RECORDS FOR PROCESSING
···

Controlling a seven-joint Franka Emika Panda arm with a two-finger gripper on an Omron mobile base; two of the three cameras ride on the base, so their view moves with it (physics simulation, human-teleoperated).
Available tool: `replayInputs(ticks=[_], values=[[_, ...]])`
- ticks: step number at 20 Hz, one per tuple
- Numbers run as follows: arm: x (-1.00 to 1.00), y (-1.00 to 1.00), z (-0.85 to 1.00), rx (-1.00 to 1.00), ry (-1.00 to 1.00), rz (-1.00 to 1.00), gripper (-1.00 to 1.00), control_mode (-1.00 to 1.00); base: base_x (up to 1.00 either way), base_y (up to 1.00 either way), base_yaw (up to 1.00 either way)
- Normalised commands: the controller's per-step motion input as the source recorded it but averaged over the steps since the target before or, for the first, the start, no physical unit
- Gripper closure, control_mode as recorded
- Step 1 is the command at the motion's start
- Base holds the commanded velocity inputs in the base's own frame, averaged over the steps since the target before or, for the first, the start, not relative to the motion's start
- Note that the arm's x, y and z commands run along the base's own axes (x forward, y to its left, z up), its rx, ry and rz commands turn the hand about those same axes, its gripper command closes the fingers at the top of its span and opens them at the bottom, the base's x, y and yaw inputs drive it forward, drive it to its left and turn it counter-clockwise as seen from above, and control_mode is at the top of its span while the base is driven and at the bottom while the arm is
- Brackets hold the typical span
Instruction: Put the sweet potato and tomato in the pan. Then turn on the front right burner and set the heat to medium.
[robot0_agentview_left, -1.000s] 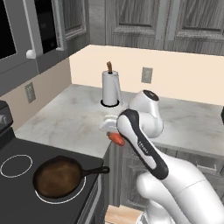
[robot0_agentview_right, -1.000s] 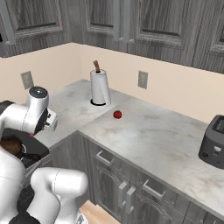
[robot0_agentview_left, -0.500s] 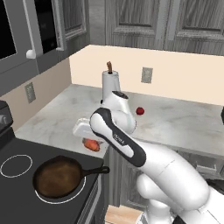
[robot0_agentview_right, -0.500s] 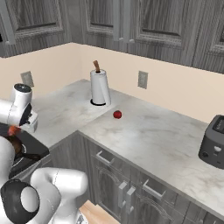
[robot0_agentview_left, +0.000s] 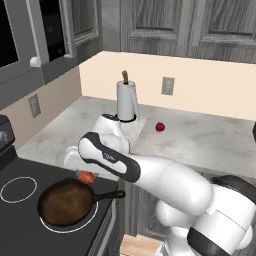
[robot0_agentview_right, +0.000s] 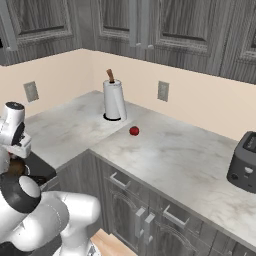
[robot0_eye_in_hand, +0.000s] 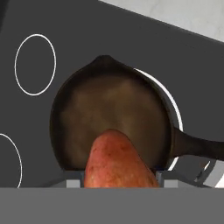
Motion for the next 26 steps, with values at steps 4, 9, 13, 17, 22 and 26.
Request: replayInputs(ticks=[4, 9, 13, 17, 22, 26], values=[[0.04, 0.35, -0.52, -0.08, 0.02, 0.0, 1.0, -1.0, 0.0, 0.0, 0.0], [0.04, 0.22, -0.47, -0.05, 0.0, 0.0, 1.0, -1.0, 0.0, 0.0, 0.0], [0.0, 0.05, -0.45, -0.02, 0.0, 0.0, 1.0, -1.0, 0.0, 0.0, 0.0], [0.0, 0.0, -0.45, 0.0, 0.0, 0.0, 1.0, -1.0, 0.0, 0.0, 0.0], [0.0, 0.0, -0.41, 0.0, 0.0, 0.0, 1.0, -1.0, 0.0, 0.0, 0.0], [0.0, 0.04, -0.34, 0.0, 0.0, 0.0, 1.0, -1.0, 0.0, 0.0, 0.0]])
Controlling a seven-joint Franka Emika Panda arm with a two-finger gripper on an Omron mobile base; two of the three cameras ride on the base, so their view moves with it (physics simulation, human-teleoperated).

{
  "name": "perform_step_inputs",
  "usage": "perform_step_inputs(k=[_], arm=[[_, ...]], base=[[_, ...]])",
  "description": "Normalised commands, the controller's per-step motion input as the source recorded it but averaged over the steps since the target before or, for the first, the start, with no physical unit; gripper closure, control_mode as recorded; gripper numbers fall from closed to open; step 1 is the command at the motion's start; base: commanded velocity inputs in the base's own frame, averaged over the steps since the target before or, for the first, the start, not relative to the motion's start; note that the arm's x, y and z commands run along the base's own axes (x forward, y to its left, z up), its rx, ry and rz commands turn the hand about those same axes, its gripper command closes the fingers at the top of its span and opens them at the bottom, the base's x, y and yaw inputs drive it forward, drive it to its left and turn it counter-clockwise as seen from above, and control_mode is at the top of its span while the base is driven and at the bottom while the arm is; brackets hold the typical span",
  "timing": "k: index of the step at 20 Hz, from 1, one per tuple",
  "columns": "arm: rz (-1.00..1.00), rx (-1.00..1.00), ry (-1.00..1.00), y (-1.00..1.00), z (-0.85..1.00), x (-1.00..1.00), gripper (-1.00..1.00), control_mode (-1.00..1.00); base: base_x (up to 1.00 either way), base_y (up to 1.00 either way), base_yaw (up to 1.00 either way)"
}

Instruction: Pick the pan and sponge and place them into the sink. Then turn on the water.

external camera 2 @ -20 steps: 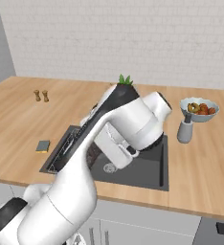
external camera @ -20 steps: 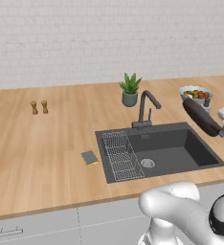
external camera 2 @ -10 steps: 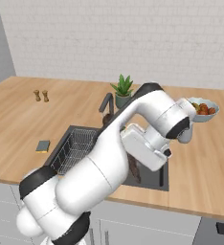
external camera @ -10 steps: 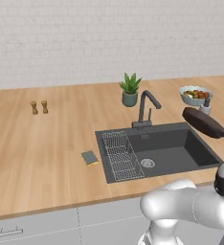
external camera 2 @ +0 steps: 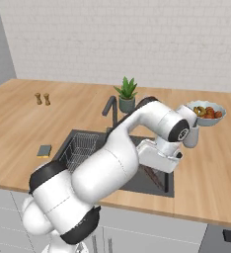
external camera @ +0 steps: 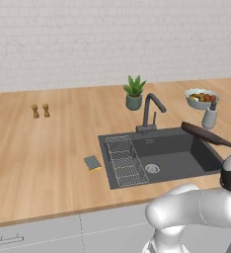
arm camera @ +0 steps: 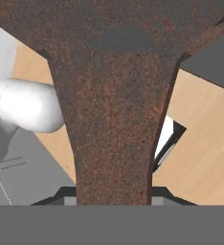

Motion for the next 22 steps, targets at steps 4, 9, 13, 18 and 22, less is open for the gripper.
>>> perform_step_inputs(k=[4, 9, 13, 18, 22], arm=[[0.00, -0.15, -0.40, 0.31, -0.28, 0.28, 1.00, -1.00], [0.07, -0.20, -0.19, 0.17, -0.17, 0.44, 1.00, -1.00], [0.27, -0.24, 0.04, 0.00, -0.24, 0.58, 1.00, -1.00], [0.32, -0.07, -0.04, -0.29, -0.36, 0.35, 1.00, -1.00], [0.18, 0.00, -0.22, -0.09, -0.33, 0.39, 1.00, -1.00]], base=[[0.00, 0.00, 0.00], [0.00, 0.00, 0.00], [0.00, 0.00, 0.00], [0.00, 0.00, 0.00], [0.00, 0.00, 0.00]])
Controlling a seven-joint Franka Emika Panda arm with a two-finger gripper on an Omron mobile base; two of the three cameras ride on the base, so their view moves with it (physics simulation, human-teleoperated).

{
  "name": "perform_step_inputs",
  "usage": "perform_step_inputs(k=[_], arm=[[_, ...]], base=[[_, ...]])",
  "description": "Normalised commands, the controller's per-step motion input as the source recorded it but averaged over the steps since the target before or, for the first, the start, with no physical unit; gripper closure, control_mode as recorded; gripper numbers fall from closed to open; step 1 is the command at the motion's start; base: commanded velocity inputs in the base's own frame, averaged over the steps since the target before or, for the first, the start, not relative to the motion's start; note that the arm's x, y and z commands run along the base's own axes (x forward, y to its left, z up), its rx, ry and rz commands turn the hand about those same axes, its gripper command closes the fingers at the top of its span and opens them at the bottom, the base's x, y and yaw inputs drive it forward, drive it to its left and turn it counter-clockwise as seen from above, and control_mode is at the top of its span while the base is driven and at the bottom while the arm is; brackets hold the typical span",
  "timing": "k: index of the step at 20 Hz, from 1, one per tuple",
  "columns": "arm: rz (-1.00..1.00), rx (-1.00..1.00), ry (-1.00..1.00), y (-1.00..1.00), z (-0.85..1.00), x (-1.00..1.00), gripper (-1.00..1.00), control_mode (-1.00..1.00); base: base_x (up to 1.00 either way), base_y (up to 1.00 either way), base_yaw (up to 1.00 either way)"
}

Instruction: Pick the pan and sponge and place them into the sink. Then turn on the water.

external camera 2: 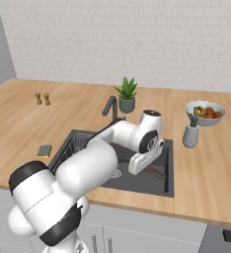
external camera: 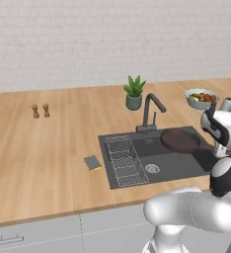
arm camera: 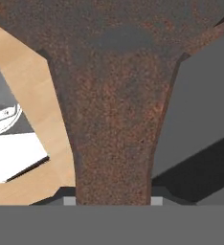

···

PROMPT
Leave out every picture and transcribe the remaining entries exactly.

PROBLEM SOLUTION
Controlling a seven-joint Franka Emika Panda arm with a two-finger gripper on an Omron mobile base; two of the three cameras ride on the base, so their view moves with it (physics simulation, human-teleoperated).
Available tool: `replayInputs(ticks=[_], values=[[_, ...]])`
- ticks: step number at 20 Hz, one per tuple
- Numbers run as follows: arm: x (-1.00 to 1.00), y (-1.00 to 1.00), z (-0.85 to 1.00), rx (-1.00 to 1.00), ry (-1.00 to 1.00), rz (-1.00 to 1.00), gripper (-1.00 to 1.00), control_mode (-1.00 to 1.00); base: base_x (up to 1.00 either way), base_y (up to 1.00 either way), base_yaw (up to 1.00 either way)
- Normalised commands: the controller's per-step motion input as the source recorded it but averaged over the steps since the target before or, for the first, the start, no physical unit
- Gripper closure, control_mode as recorded
- Step 1 is the command at the motion's start
- Base holds the commanded velocity inputs in the base's own frame, averaged over the steps since the target before or, for the first, the start, not relative to the motion's start
- Note that the arm's x, y and z commands run along the base's own axes (x forward, y to its left, z up), its rx, ry and rz commands turn the hand about those same axes, its gripper command closes the fingers at the top of its span and opens them at the bottom, the base's x, y and yaw inputs drive it forward, drive it to its left and turn it counter-clockwise as seen from above, and control_mode is at the top of its span while the base is driven and at the bottom while the arm is
- Brackets hold the typical span
Instruction: Put the sweet potato and tomato in the pan. Then turn on the front right burner and set the heat to medium.
[robot0_agentview_left, -1.000s] 
[robot0_agentview_right, -1.000s] 
[robot0_agentview_left, -0.500s] 
[robot0_agentview_right, -0.500s] 
[robot0_agentview_left, +0.000s] 
[robot0_agentview_right, +0.000s] 
[robot0_eye_in_hand, +0.000s] 
Motion for the next 26 steps, with values at steps 4, 9, 13, 17, 22 and 26.
Request: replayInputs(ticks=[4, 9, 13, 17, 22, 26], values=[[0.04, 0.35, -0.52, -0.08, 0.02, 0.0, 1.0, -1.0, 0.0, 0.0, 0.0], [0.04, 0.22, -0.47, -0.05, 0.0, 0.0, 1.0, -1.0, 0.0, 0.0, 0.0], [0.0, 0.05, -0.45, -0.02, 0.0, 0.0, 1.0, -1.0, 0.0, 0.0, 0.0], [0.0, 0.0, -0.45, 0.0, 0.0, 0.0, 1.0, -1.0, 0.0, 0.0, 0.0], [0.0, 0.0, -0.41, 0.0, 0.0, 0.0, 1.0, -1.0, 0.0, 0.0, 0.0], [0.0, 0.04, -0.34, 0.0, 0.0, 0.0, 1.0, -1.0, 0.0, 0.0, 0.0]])
Controlling a seven-joint Franka Emika Panda arm with a two-finger gripper on an Omron mobile base; two of the three cameras ride on the base, so their view moves with it (physics simulation, human-teleoperated).

{
  "name": "perform_step_inputs",
  "usage": "perform_step_inputs(k=[_], arm=[[_, ...]], base=[[_, ...]])",
  "description": "Normalised commands, the controller's per-step motion input as the source recorded it but averaged over the steps since the target before or, for the first, the start, with no physical unit; gripper closure, control_mode as recorded; gripper numbers fall from closed to open; step 1 is the command at the motion's start; base: commanded velocity inputs in the base's own frame, averaged over the steps since the target before or, for the first, the start, not relative to the motion's start; note that the arm's x, y and z commands run along the base's own axes (x forward, y to its left, z up), its rx, ry and rz commands turn the hand about those same axes, its gripper command closes the fingers at the top of its span and opens them at the bottom, the base's x, y and yaw inputs drive it forward, drive it to its left and turn it counter-clockwise as seen from above, and control_mode is at the top of its span while the base is driven and at the bottom while the arm is; brackets hold the typical span",
  "timing": "k: index of the step at 20 Hz, from 1, one per tuple",
  "columns": "arm: rz (-1.00..1.00), rx (-1.00..1.00), ry (-1.00..1.00), y (-1.00..1.00), z (-0.85..1.00), x (-1.00..1.00), gripper (-1.00..1.00), control_mode (-1.00..1.00); base: base_x (up to 1.00 either way), base_y (up to 1.00 either way), base_yaw (up to 1.00 either way)"
}

Instruction: Pick the pan and sponge and place them into the sink. Then turn on the water.

external camera 2 @ -20 steps: 
external camera @ -20 steps: 
external camera 2 @ -10 steps: 
external camera @ -10 steps: 
external camera 2 @ +0 steps: 
external camera @ +0 steps: 
arm camera @ +0 steps: 

Motion for the next 22 steps, targets at steps 4, 9, 13, 18 and 22, less is open for the gripper.
>>> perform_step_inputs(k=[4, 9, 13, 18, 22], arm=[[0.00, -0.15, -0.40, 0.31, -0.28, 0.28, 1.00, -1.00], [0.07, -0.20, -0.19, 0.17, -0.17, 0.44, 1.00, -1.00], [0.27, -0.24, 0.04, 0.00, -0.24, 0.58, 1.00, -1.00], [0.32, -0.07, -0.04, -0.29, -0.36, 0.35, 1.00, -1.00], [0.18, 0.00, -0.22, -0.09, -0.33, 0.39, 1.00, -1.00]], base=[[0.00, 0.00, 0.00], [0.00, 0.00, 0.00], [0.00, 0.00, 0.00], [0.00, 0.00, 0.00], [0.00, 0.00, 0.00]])
Controlling a seven-joint Franka Emika Panda arm with a two-finger gripper on an Omron mobile base; two of the three cameras ride on the base, so their view moves with it (physics simulation, human-teleoperated).

{
  "name": "perform_step_inputs",
  "usage": "perform_step_inputs(k=[_], arm=[[_, ...]], base=[[_, ...]])",
  "description": "Normalised commands, the controller's per-step motion input as the source recorded it but averaged over the steps since the target before or, for the first, the start, with no physical unit; gripper closure, control_mode as recorded; gripper numbers fall from closed to open; step 1 is the command at the motion's start; base: commanded velocity inputs in the base's own frame, averaged over the steps since the target before or, for the first, the start, not relative to the motion's start; note that the arm's x, y and z commands run along the base's own axes (x forward, y to its left, z up), its rx, ry and rz commands turn the hand about those same axes, its gripper command closes the fingers at the top of its span and opens them at the bottom, the base's x, y and yaw inputs drive it forward, drive it to its left and turn it counter-clockwise as seen from above, and control_mode is at the top of its span while the base is driven and at the bottom while the arm is; brackets hold the typical span",
  "timing": "k: index of the step at 20 Hz, from 1, one per tuple",
  "columns": "arm: rz (-1.00..1.00), rx (-1.00..1.00), ry (-1.00..1.00), y (-1.00..1.00), z (-0.85..1.00), x (-1.00..1.00), gripper (-1.00..1.00), control_mode (-1.00..1.00); base: base_x (up to 1.00 either way), base_y (up to 1.00 either way), base_yaw (up to 1.00 either way)"
}

Instruction: Pick the pan and sponge and place them into the sink. Then turn on the water.

external camera 2: 
external camera: 
arm camera: 

The exercise requires no further answer.